Ataviado con saco negro, camisa blanca y corbata negra, el cantante español de 70 años, Julio Iglesias, salió a la tarima la noche del miércoles en el salón Panamá del hotel Riu con un aura de romanticismo al interpretar la canción Amor.
El artista, de melena y bigote grisáceos, se dirigió a su audiencia, unas 500 personas, damas en su mayoría, diciendo: “Amo a Panamá”, y con alarde mencionó que venía continuamente a este país. “Desde Chiriquí a los Guna [Yala], Los Santos, Bocas del Toro y todo el Atlántico y el Pacífico lo conozco de memoria”, afirmó.
“A mí me encanta venir a Panamá, me gusta cómo viven los panameños y me gustan las panameñas”, dijo con picardía.
Seguidamente entonó la versión gallega de Canto a Galicia, que dijo haberle enseñado su padre hace 48 años.
Su repertorio incluyó temas como Échame la culpa a mí, Me olvidé de vivir, Me siento de aquí y Manuela, cuyas letras fueron coreadas por el público.
El show incluyó la presentación de una pareja que bailó tango en dos intervenciones, género al cual el ganador en 2013 del Récord Guinness como artista latino con más ventas de discos, atribuyó el romance entre los padres de los presentes.
Gira
Iglesias confesó que su parada en Panamá era una “aventura” para él, luego de haber pasado por escenarios en Tokio, Hong Kong y Yakarta. “Esto no lo hago por dinero... así que cuídenme”, dijo señalando a la multitud. Su concierto en el istmo da inicio a su gira 2014, que finaliza en Australia.

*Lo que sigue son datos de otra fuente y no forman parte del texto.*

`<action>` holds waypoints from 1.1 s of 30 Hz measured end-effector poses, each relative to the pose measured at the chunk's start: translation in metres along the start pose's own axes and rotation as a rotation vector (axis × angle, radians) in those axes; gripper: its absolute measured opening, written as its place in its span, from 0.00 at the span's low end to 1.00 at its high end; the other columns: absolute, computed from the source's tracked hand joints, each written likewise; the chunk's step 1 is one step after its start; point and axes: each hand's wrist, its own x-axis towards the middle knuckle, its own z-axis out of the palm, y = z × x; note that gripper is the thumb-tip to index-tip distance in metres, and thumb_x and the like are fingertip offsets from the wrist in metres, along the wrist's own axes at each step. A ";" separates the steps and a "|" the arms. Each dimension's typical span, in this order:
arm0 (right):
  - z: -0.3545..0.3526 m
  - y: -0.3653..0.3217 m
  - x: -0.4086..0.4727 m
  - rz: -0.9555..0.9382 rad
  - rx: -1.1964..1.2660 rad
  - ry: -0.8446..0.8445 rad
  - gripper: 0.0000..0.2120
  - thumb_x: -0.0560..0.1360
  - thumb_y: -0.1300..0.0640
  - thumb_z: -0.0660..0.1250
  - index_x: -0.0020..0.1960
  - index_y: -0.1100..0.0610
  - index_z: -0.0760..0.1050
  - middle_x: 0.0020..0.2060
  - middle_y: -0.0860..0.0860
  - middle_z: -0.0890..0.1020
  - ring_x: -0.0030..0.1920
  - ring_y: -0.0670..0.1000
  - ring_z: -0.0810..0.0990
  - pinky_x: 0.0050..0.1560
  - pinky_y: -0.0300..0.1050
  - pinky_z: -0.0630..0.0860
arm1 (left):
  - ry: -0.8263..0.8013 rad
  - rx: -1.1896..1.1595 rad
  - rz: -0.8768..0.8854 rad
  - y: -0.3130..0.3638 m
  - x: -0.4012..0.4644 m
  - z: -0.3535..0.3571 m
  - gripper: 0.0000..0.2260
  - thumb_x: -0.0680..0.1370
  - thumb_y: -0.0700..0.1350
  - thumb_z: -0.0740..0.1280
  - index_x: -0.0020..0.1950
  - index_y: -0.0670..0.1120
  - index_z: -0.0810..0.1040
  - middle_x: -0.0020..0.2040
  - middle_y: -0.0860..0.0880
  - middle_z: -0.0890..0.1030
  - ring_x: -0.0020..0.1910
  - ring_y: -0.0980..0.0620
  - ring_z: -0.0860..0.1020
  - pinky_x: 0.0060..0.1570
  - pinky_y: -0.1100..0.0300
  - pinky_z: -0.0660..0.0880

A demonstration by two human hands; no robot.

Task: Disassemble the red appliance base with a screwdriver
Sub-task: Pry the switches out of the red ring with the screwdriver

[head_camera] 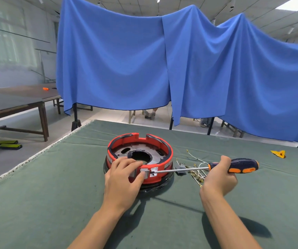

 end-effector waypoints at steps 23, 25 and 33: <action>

La velada continuó con temas en inglés e italiano, así como los éxitos De niña a mujer, Abrázame y Hey. En esta última una seguidora gritó: “Te quiero Julio”, y él, locuaz, respondió “yo también”, con una sonrisa tan blanquecina como encantadora.
Con broche de oro cerró su espectáculo en un recinto en el que algunos se sentían agobiados por el calor, interpretando A mi manera, y se despidió para no volver a aparecer en la tarima, a pesar de que su público, extasiado por una hora y media con su voz, pedía al unísono: “¡otra!”.